START Material provided

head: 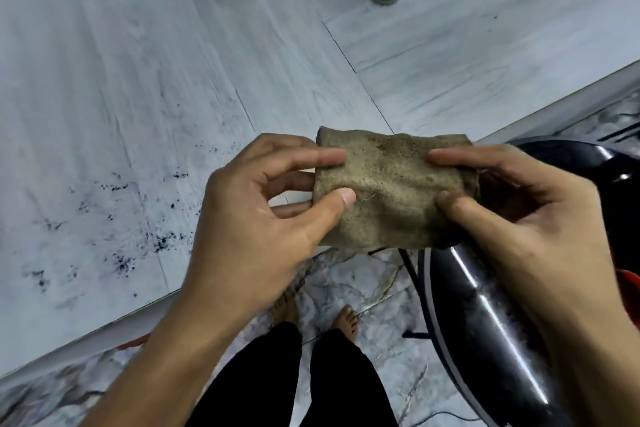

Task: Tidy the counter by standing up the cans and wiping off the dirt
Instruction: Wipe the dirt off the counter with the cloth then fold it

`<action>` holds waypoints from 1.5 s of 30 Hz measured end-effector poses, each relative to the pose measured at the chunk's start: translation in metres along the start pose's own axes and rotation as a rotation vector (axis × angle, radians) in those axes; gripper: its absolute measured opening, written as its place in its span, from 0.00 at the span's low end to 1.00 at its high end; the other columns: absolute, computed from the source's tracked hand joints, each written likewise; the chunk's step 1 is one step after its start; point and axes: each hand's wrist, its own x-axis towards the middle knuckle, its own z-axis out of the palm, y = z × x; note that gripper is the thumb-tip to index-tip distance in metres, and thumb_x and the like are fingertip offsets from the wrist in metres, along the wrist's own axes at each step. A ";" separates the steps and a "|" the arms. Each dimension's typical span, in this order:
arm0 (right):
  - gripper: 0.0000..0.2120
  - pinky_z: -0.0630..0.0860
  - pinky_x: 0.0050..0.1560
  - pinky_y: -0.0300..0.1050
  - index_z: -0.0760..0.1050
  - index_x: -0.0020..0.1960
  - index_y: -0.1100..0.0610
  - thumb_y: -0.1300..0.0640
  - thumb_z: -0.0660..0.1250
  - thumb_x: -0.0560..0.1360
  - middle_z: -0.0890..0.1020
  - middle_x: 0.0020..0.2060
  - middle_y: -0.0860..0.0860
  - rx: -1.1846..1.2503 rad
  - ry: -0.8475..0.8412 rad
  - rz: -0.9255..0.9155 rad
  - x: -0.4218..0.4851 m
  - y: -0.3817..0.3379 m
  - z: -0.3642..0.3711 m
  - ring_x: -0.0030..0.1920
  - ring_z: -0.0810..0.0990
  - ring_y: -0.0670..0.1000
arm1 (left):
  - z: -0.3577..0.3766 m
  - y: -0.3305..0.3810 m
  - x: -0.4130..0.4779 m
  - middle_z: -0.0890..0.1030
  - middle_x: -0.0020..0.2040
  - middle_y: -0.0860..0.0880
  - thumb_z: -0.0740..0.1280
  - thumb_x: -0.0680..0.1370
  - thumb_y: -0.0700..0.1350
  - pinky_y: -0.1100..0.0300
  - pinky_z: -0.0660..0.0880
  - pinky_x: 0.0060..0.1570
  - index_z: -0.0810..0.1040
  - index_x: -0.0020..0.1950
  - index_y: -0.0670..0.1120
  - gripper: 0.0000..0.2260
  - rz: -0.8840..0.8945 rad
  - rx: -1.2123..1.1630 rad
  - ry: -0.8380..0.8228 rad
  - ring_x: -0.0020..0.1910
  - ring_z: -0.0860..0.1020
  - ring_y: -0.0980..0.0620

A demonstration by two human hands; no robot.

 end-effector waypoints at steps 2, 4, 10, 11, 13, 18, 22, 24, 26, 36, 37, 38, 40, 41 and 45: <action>0.20 0.80 0.53 0.43 0.85 0.55 0.53 0.74 0.72 0.71 0.87 0.50 0.48 0.010 -0.025 -0.019 0.012 -0.007 0.009 0.54 0.85 0.48 | -0.009 0.003 0.004 0.81 0.55 0.50 0.79 0.71 0.42 0.57 0.85 0.47 0.87 0.54 0.50 0.13 0.012 0.000 0.035 0.50 0.86 0.48; 0.19 0.80 0.53 0.40 0.85 0.55 0.54 0.73 0.73 0.71 0.87 0.50 0.48 0.031 -0.044 -0.036 0.023 -0.012 0.019 0.53 0.85 0.47 | -0.019 0.005 0.009 0.81 0.56 0.50 0.78 0.71 0.43 0.57 0.85 0.47 0.87 0.54 0.50 0.13 0.023 0.010 0.069 0.50 0.85 0.48; 0.19 0.83 0.47 0.47 0.86 0.55 0.53 0.72 0.72 0.72 0.87 0.50 0.50 0.078 -0.091 -0.018 0.054 -0.018 0.049 0.51 0.86 0.51 | -0.048 0.000 0.024 0.82 0.56 0.50 0.79 0.70 0.44 0.55 0.85 0.49 0.87 0.55 0.51 0.14 0.006 0.048 0.145 0.51 0.85 0.47; 0.19 0.84 0.48 0.51 0.86 0.55 0.52 0.72 0.72 0.72 0.87 0.51 0.51 0.078 -0.100 -0.007 0.059 -0.018 0.053 0.51 0.86 0.52 | -0.052 -0.002 0.027 0.82 0.56 0.50 0.80 0.70 0.44 0.54 0.85 0.50 0.87 0.56 0.52 0.15 -0.005 0.067 0.153 0.51 0.85 0.48; 0.18 0.83 0.48 0.52 0.86 0.55 0.50 0.68 0.72 0.71 0.87 0.50 0.50 0.056 -0.120 0.013 0.068 -0.015 0.062 0.51 0.86 0.52 | -0.058 -0.008 0.034 0.82 0.56 0.52 0.81 0.71 0.43 0.51 0.84 0.51 0.87 0.55 0.53 0.15 -0.045 0.093 0.166 0.50 0.85 0.50; 0.16 0.79 0.44 0.39 0.87 0.53 0.46 0.61 0.72 0.70 0.87 0.47 0.45 -0.018 -0.130 0.077 0.084 -0.006 0.077 0.49 0.85 0.45 | -0.064 -0.023 0.048 0.83 0.56 0.53 0.81 0.71 0.43 0.54 0.83 0.53 0.87 0.55 0.53 0.14 -0.157 0.138 0.163 0.49 0.85 0.55; 0.16 0.82 0.54 0.50 0.86 0.55 0.46 0.58 0.71 0.69 0.86 0.51 0.43 -0.155 -0.108 0.093 0.092 0.001 0.086 0.53 0.84 0.43 | -0.062 -0.033 0.057 0.81 0.57 0.57 0.80 0.72 0.45 0.71 0.78 0.48 0.86 0.57 0.55 0.14 -0.142 0.250 0.151 0.50 0.83 0.61; 0.17 0.81 0.55 0.46 0.85 0.56 0.46 0.59 0.72 0.69 0.85 0.52 0.41 -0.249 -0.110 0.061 0.092 0.003 0.090 0.52 0.82 0.42 | -0.061 -0.036 0.059 0.81 0.56 0.58 0.80 0.73 0.46 0.73 0.77 0.47 0.86 0.58 0.54 0.15 -0.110 0.341 0.148 0.50 0.82 0.63; 0.17 0.76 0.51 0.36 0.85 0.57 0.46 0.60 0.72 0.70 0.83 0.50 0.42 -0.373 -0.125 0.001 0.091 0.006 0.091 0.49 0.80 0.41 | -0.062 -0.037 0.060 0.80 0.56 0.58 0.80 0.73 0.45 0.70 0.80 0.48 0.85 0.59 0.53 0.15 -0.069 0.410 0.155 0.50 0.81 0.64; 0.17 0.66 0.63 0.42 0.82 0.63 0.57 0.55 0.73 0.76 0.75 0.69 0.54 -0.697 -0.034 -0.184 0.056 0.005 0.091 0.68 0.71 0.56 | -0.074 -0.034 0.050 0.81 0.56 0.56 0.74 0.78 0.50 0.57 0.79 0.59 0.84 0.62 0.51 0.13 0.073 0.573 0.117 0.56 0.79 0.60; 0.17 0.68 0.64 0.45 0.82 0.64 0.57 0.54 0.73 0.76 0.75 0.70 0.54 -0.705 -0.035 -0.202 0.052 0.003 0.092 0.69 0.70 0.56 | -0.075 -0.034 0.048 0.81 0.57 0.56 0.73 0.79 0.50 0.59 0.77 0.60 0.83 0.63 0.51 0.13 0.087 0.588 0.102 0.57 0.79 0.61; 0.17 0.70 0.65 0.47 0.81 0.65 0.57 0.53 0.72 0.77 0.74 0.70 0.55 -0.708 -0.041 -0.217 0.048 0.002 0.093 0.70 0.70 0.55 | -0.077 -0.033 0.046 0.81 0.58 0.57 0.72 0.80 0.51 0.61 0.76 0.61 0.83 0.64 0.51 0.13 0.101 0.602 0.088 0.58 0.78 0.61; 0.18 0.71 0.66 0.48 0.79 0.67 0.56 0.50 0.69 0.80 0.74 0.72 0.54 -0.696 -0.072 -0.221 0.042 -0.001 0.096 0.72 0.71 0.55 | -0.082 -0.032 0.042 0.81 0.60 0.57 0.70 0.81 0.53 0.66 0.73 0.62 0.82 0.65 0.50 0.14 0.127 0.628 0.050 0.61 0.78 0.61; 0.19 0.70 0.67 0.48 0.78 0.68 0.56 0.48 0.67 0.81 0.73 0.73 0.53 -0.691 -0.092 -0.213 0.040 -0.003 0.099 0.72 0.72 0.54 | -0.086 -0.032 0.041 0.81 0.61 0.57 0.69 0.80 0.54 0.66 0.72 0.63 0.82 0.65 0.50 0.15 0.138 0.645 0.028 0.62 0.78 0.60; 0.28 0.67 0.73 0.49 0.69 0.76 0.57 0.42 0.61 0.83 0.68 0.77 0.53 -0.716 -0.150 -0.178 0.035 -0.009 0.116 0.76 0.67 0.54 | -0.110 -0.035 0.041 0.79 0.68 0.57 0.66 0.81 0.56 0.59 0.70 0.68 0.79 0.70 0.52 0.19 0.175 0.738 -0.057 0.69 0.75 0.58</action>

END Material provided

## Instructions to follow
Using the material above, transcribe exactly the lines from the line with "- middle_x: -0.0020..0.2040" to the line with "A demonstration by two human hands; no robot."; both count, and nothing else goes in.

## Exercise solution
  - middle_x: -0.0020..0.2040
  - middle_y: -0.0860..0.0880
  - thumb_z: -0.0740..0.1280
  - thumb_x: -0.0680..0.1370
  - thumb_y: -0.0700..0.1350
  - pinky_y: -0.1100..0.0300
  - pinky_z: -0.0660..0.0880
  - pinky_x: 0.0060..0.1570
  - index_z: -0.0810..0.1040
  - index_x: -0.0020..0.1950
  - index_y: -0.0670..0.1120
  - gripper: 0.0000..0.2260
  - rz: -0.8840..0.8945 rad
  - rx: -1.2123..1.1630 rad
  - ry: -0.8380..0.8228 rad
  - ring_x: -0.0020..0.1910
  - ring_z: -0.0860..0.1020
  - ring_y: -0.0980..0.0620

A demonstration by two human hands; no robot.

This answer requires nothing more.